Jen Cloher and her band the Endless Sea open proceedings early, and I mean early. It isn’t much past 7.30pm when the Judith Wright Centre lobby lights began politely flashing to usher us inside.

They open with a new one then hark back to Cloher’s first album Deadwood Falls with the driving song Rain.

The singer said it had already been a big day for The Endless Sea.

“We’ve just got off a plane, four of us squeezed in the back of a Tarago, in here for a quick sound check then across the road to throw some Grill’d (burgers) down our throats and now we’re on stage. It’s a bit surreal being here.”

Cloher introduces Time Among the Pines by saying it was about a weekend she’d spent with her friend Mia Dyson on New Zealand’s north island.

Her sound is clean and crisp as the Kiwi air, and she confidently keeps the songs moving along so her band is free to experiment and improvise. At one point, the viola player bows the back of a saw instead of her instrument. Later, the drummer bows one of his cymbals.

They end with Grant Lee Buffalo’s song Fuzzy , Cloher turning to each member of the band in turn, giving them a moment to shine. The song ends on a note of melancholy with a soulful piano and viola interlude.

Mia Dyson sneaks onto the stage with her band without fuss and takes a position in the middle left, rather than the middle.

She plays new single People Will Turn on You early, swigs from a short glass and says “why, thank you” like an old-fashioned country star.

Dyson, the daughter of guitar maker and Blues guitarist Jim, never tries to shrug off her roots. She pays tribute to her grandfather with the song No Other then her mother, saying: “my mother is a very special woman and I wrote this song for her. Whether she wants it is a different matter.”

Liz Stringer, a gifted songwriter in her own right, accompanies Dyson and comes into her own when the singer slides behind the piano for some of her new tracks.

The best way to hear the Blues is at a table with a candle, a bottle of red and a friend. Dyson takes this intimate ritual and transplants it into the small, classy Judith Wright Centre, setting out a smattering of candle-lit tables between the stalls and the stage.

“Our first concert in Brisbane, the first time we haven’t played in a pub,” she says with the hint of a curtsy.

Dyson seamlessly blends songs from her new record Struck Down with old favourites for the fans. The driving title track shows a songwriter at the peak of her skills. Her trademark raw energy and emotion is still there but the new songs show a maturity and consistency missing from early records Cold Water (2003) and the much-loved Parking Lots (2005).

“A couple of these we haven’t played before so I expect some charity from you,” she demands.
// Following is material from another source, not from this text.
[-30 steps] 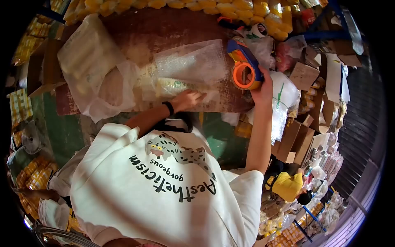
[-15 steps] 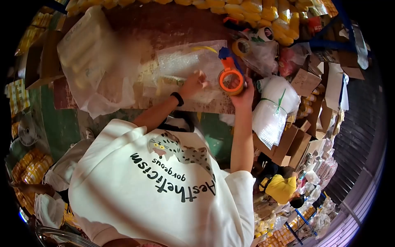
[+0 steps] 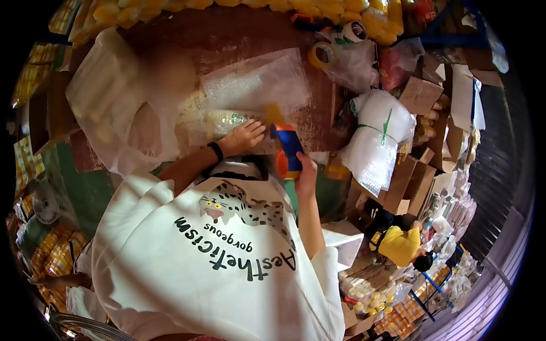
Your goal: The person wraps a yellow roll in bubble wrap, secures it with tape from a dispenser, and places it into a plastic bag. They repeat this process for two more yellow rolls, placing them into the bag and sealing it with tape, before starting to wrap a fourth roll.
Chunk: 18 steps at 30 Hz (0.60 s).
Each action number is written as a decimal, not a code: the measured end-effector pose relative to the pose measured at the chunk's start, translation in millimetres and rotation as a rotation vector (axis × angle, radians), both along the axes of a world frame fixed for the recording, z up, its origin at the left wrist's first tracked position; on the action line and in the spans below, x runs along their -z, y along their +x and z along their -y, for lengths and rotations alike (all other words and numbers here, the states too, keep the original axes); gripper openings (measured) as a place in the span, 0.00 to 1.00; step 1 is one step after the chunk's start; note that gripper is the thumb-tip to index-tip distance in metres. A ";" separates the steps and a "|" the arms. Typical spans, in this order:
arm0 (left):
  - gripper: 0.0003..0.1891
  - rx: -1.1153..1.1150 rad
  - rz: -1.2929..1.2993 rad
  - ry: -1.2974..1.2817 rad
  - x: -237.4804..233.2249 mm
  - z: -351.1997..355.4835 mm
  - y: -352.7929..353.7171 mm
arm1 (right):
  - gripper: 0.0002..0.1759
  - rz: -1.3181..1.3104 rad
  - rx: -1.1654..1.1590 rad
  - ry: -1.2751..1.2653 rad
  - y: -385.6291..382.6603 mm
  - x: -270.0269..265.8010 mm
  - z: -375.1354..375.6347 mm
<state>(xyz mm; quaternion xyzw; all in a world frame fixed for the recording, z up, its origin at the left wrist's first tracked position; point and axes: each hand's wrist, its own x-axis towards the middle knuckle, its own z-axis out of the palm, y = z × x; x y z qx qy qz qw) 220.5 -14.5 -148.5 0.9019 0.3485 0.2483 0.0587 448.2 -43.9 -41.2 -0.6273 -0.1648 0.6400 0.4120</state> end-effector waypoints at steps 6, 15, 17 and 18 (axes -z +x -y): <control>0.24 -0.106 0.020 -0.151 11.0 7.5 10.0 | 0.07 0.081 -0.005 0.036 -12.7 2.1 25.0; 0.35 -0.182 -0.174 -0.476 -21.5 -14.8 18.5 | 0.11 0.326 -0.145 0.087 -22.6 -0.4 54.1; 0.37 -0.190 -0.214 -0.352 -21.6 -14.5 20.2 | 0.11 0.248 -0.063 0.061 -42.6 -24.7 49.4; 0.38 -0.191 -0.235 -0.290 -21.2 -13.8 20.4 | 0.11 0.207 -0.021 0.048 -48.3 -31.3 49.5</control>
She plays with a vigour that verges on violence, sometimes hauling her axe into songs so quickly she surprises even the band. When she pulls away from the microphone, you could be forgiven for forgetting just how strong her whiskey voice is: when he leans in to start a stanza, it’s often a shock. I guess it’s lucky her hubby was in the sound box – only he could cope with the wild throws in her songs.

But when she has the audience swaying in time and wincing at the electric wail of her guitar, she quietly slides in behind the piano to serenade us.

Come encore, two fans up the back are dancing. They yell their request: Roll On from 2003’s Cold Water.

“I don’t know how to play that on a piano,” she apologises. “Thanks for the call but we’re going to do something different.”

On piano, she plays a Leonard Cohen-style accompaniment she wrote to Robert Frost’s poem The Road Not Taken; then picks up her guitar and leads the band in The Night They Drove Old Dixie Down (The Band), which we’re all still humming in the car park.